→ **Problem**
In the material below, identify each line bearing the word "measured". Reproduce those lines.

→ **Source data**
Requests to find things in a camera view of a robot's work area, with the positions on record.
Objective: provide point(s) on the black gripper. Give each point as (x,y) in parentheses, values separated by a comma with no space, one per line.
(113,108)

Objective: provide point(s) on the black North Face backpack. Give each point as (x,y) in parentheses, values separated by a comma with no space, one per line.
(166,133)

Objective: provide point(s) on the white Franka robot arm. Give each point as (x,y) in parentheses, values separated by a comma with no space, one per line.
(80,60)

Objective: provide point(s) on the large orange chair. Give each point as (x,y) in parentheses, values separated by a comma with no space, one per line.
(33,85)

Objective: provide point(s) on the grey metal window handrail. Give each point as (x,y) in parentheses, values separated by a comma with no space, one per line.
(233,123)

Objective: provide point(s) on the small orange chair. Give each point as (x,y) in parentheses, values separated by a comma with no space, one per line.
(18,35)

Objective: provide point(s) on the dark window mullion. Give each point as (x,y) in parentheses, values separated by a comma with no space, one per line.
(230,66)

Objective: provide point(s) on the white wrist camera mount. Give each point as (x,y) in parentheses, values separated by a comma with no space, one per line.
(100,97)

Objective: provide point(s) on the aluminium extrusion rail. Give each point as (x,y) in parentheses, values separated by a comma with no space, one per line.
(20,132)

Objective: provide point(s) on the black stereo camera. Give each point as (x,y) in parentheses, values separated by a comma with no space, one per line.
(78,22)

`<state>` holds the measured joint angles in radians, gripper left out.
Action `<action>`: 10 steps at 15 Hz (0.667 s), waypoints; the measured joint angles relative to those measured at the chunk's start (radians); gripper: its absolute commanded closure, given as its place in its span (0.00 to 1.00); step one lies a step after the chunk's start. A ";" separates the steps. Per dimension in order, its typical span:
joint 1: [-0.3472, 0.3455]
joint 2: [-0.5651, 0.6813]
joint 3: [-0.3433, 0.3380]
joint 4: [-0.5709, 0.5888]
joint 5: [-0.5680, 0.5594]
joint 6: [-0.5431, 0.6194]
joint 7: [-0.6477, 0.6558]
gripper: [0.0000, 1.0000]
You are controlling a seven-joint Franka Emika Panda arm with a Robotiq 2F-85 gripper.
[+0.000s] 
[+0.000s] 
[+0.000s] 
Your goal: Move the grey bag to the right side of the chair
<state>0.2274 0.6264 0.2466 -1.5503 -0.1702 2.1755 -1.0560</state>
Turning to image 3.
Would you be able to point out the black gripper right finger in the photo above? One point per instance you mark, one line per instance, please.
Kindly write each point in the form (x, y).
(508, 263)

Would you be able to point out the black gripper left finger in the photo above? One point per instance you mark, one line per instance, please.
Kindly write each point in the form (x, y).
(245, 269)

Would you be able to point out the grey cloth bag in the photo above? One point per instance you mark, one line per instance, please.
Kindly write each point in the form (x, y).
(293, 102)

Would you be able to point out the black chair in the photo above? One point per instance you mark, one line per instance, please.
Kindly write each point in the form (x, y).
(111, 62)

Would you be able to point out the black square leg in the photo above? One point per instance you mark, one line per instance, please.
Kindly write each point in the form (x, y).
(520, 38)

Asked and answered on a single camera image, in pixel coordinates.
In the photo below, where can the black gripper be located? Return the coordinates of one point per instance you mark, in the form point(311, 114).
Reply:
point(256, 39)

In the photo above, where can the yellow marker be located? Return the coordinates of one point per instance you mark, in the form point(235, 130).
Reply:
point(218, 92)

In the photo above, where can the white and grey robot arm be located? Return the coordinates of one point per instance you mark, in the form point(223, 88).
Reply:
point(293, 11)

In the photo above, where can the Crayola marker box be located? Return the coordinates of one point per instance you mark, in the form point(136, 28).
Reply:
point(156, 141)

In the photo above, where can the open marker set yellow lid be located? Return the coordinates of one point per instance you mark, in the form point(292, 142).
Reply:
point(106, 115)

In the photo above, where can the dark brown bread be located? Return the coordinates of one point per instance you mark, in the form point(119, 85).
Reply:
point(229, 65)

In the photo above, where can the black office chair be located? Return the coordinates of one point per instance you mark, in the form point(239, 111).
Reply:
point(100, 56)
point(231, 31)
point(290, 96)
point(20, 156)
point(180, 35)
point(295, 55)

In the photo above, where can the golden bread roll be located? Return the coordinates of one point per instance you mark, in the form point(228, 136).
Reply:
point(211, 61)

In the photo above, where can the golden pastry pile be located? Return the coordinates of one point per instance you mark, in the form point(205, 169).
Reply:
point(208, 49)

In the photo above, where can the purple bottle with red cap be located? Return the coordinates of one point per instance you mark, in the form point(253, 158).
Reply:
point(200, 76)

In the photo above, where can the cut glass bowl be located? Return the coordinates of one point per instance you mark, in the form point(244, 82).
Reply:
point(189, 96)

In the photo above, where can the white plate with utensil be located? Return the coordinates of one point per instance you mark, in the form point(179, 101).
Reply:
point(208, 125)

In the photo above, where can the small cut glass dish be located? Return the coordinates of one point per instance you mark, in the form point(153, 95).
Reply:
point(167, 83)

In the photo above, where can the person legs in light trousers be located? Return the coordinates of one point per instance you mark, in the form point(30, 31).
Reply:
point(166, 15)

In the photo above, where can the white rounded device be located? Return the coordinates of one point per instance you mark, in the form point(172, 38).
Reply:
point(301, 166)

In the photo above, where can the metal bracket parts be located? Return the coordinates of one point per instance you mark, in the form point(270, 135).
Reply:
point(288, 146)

→ **Solution**
`<state>` holds the measured joint angles in radians, gripper left out.
Action `<action>`: 10 steps at 15 Hz (0.667 s), waypoints; the measured joint angles relative to those measured at the chunk's start (radians); gripper: its absolute commanded closure, given as its place in its span (0.00 to 1.00); step one lies a step after the chunk's start. A ";" separates the steps. Per dimension in order, its typical span:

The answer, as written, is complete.